I recommend between 2 solutions

Oct 9, 2024
223
8
18
I'm using proxmox version 9

I'm using Proxmox Ve with 3 nodes. Each node has four 16TB HDDs. I'd like to understand which solution is better, with lower IO delay and higher reliability.

The first solution is to use ZFS RAIDZ for each node with four 16TB HDDs and use two SSDs, one for logs and one for cache.

The second solution is to use Ceph with four 16TB HDDs for each node and add two SSDs for DB/WAL.
 
With Ceph, you need fast networking for your Storage, 10 Gbit should be the absolute minimum, better 25 or 40 Gbit.
Your data will be on all 3 nodes for redundancy, if one node fails you can still work, if 2 Nodes fail your ceph is no longer writeable.

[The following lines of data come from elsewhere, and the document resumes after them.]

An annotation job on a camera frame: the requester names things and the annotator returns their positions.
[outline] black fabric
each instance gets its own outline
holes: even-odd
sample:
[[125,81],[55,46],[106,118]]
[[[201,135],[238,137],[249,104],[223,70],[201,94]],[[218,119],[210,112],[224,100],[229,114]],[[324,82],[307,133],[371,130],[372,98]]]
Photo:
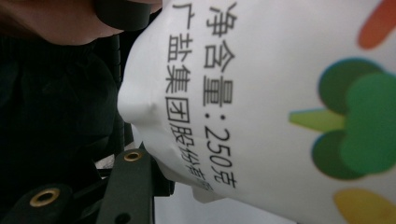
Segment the black fabric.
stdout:
[[93,48],[0,37],[0,218],[30,189],[68,179],[81,147],[111,134],[117,88]]

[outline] colorful logo
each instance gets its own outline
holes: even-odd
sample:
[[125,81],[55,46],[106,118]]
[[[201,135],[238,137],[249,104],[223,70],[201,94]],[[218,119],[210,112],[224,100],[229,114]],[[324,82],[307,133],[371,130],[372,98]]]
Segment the colorful logo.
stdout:
[[357,179],[396,163],[396,76],[347,59],[324,71],[318,93],[327,109],[293,112],[290,122],[325,133],[312,150],[323,174]]
[[349,224],[394,224],[396,205],[367,189],[343,189],[334,202]]

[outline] yellow shape
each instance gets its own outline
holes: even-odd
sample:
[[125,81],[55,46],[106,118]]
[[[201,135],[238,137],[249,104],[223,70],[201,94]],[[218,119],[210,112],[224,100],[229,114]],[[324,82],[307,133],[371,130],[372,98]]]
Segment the yellow shape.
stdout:
[[345,118],[328,109],[291,112],[289,121],[322,133],[344,129]]
[[349,224],[395,224],[396,206],[367,189],[344,189],[334,195]]

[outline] brass screw hole
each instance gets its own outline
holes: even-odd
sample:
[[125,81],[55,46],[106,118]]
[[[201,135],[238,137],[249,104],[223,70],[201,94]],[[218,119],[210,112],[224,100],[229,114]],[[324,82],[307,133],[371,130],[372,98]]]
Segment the brass screw hole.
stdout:
[[143,154],[139,152],[131,152],[124,156],[126,161],[138,161],[142,158]]
[[42,207],[53,203],[58,199],[60,193],[59,189],[43,189],[30,200],[30,205],[32,207]]

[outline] green circle
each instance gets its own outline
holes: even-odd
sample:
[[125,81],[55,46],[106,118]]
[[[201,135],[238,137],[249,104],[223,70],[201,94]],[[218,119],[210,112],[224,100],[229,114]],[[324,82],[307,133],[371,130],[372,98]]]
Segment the green circle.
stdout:
[[330,110],[339,114],[347,112],[347,91],[360,77],[381,73],[375,63],[363,59],[347,59],[326,69],[319,81],[320,99]]
[[364,174],[387,171],[396,163],[396,77],[359,79],[347,94],[347,104],[344,163]]
[[312,160],[325,175],[342,180],[358,179],[364,175],[350,170],[341,160],[340,145],[345,135],[342,130],[323,134],[314,144]]

ZFS Replication works great for 2 Nodes.
You could do a 2 Node PVE Cluster, with the third node being PBS (Proxmox Backup Server).
People always forget Backup ;)
 
  • Like
Reactions: UdoB
Why do you want to use ZFS RAIDZ? With your minimal amount of disks a mirror setup is faster with a RAID10 like setup.
IMHO if you do not need to migrate your vm between the nodes, ZFS is fine. IO delay will be lower as it is local.
If you value availability more, than Ceph will be the better option. In other words: it depends.
 
For how long do you want to keep struggling with this topic until you finally realize that you need SSDs if you want better IOPS?:
 
  • Like
Reactions: Johannes S
I'm building another cluster in a separate location and since I have the same HDDs I wanted to understand whether to adopt ZFS again or try again with ceph and add the SSDs for the DB/WAL, but I think I'll wait a little longer to sell my 16 TB HDDs and buy the SDDs directly and use ceph, with this new cluster I need to use HA


I tried to do some tests with some SAMSUNG 870 EVO 1TB 1000GB 2.5 SSDs as they recommended to me, but the situation hasn't changed much, what do you think of these SAMSUNG PM1643a 7.68TB 12G SAS Read Intensive (1DWPD) SSD 2.5, or could you suggest me which ones to get, if necessary, always 2.5 SSDs?
 
Last edited:
I tried to do some tests with some SAMSUNG 870 EVO 1TB 1000GB 2.5 SSDs as they recommended to me, but the situation hasn't changed much, what do you think of these SAMSUNG PM1643a 7.68TB 12G SAS Read Intensive (1DWPD) SSD 2.5, or could you suggest me which ones to get, if necessary, always 2.5 SSDs?
I don't known who as recommend you tu use consumer ssd with zfs or ceph, but performance will be horrible. (because lack of power-loss protection, so the fsync for the zfs/ceph journal can't be cached). pm1643 (or any other enterprise ssd with plp) should works fine.
 
The first solution is to use ZFS RAIDZ for each node with four 16TB HDDs and use two SSDs, one for logs and one for cache.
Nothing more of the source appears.